The arcane process requires the commission to rezone the property from multifamily to commercial-downtown, in order to allow for the necessary density for providing additional affordable housing. That zoning will be a placeholder until the master plan is completed. The ACC Planning Commission unanimously recommended approval.

The commission also needs to approve a resolution acknowledging the downtown master plan that was accepted in 2013. Both must be done before the partnership can apply to the Georgia Department of Community Affairs for the tax credits, which will then be sold and used to fund about two-thirds of construction costs. The deadline to apply is June 21.
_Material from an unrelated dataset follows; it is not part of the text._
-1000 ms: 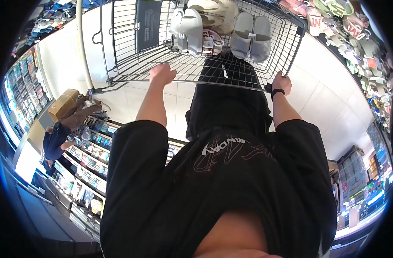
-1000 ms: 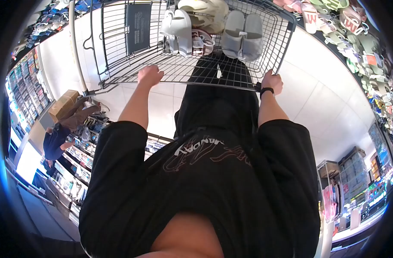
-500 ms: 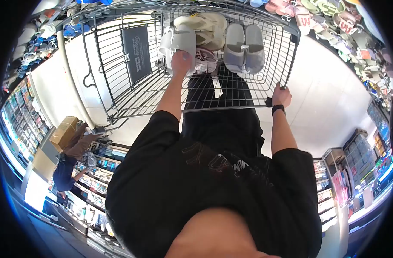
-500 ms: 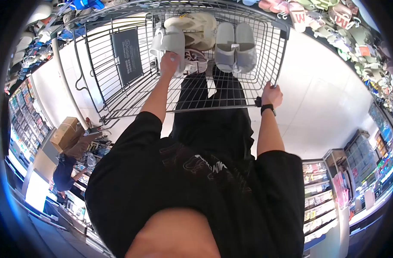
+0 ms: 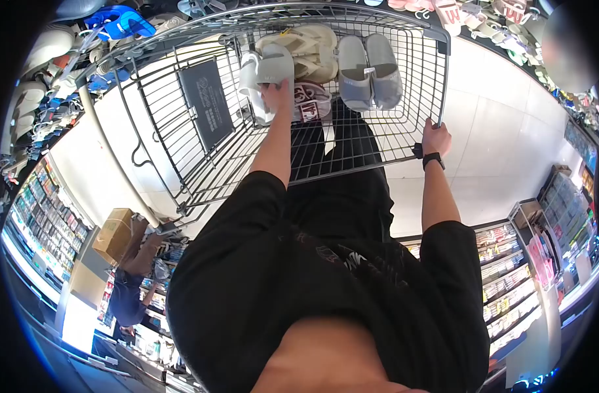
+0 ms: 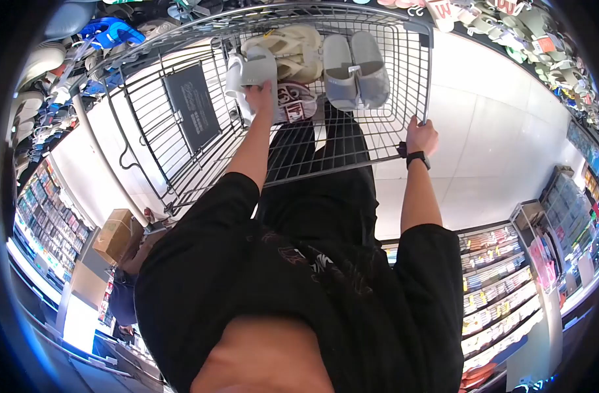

In addition, DCA gives applications points for something called “beneficial financing.” ACC is contributing $44 million to the project through SPLOST 2020 to buy land and build infrastructure—but that money won’t count. Technically it will come through the AHA because the “gratuities clause” in the Georgia constitution prevents ACC from spending money directly on the project, Executive Director Rick Parker said. To satisfy the “beneficial financing” aspect, ACC will have to dip into its $700,000 affordable housing trust fund. The money will be transferred to the Athens Downtown Development Authority, which will then provide a low-interest loan to the AHA. That transaction is scheduled to be approved June 19.

DCA will award this year’s round of tax credits in November, about a month or two after Davis expects the master plan to be finished. There will be more face-to-face meetings with residents once gatherings are allowed again, she said, and in the meantime, residents are being surveyed via print newsletters and asked to comment on Facebook, Instagram and the website ndathensplanning.com.

If the tax credits are granted, demolition and infrastructure installation will begin in January, with construction following six months later. The first phase of the development is expected to open in fall 2022. It will consist of one-third public housing, one-third subsidized housing and one-third market-rate housing. The land and some of the buildings will be publicly owned and managed by AHA, with other buildings owned by Columbia Residential and Jonathan Rose Companies, the private developers involved.

“We’re not going to be reducing the number of deep subsidy units on the site,” Parker said. “We will be increasing affordable housing on the site through the use of low-income housing tax credits. It will be a mixed income site. We will do everything we can to avoid disruption to existing residents to the fullest extent possible.”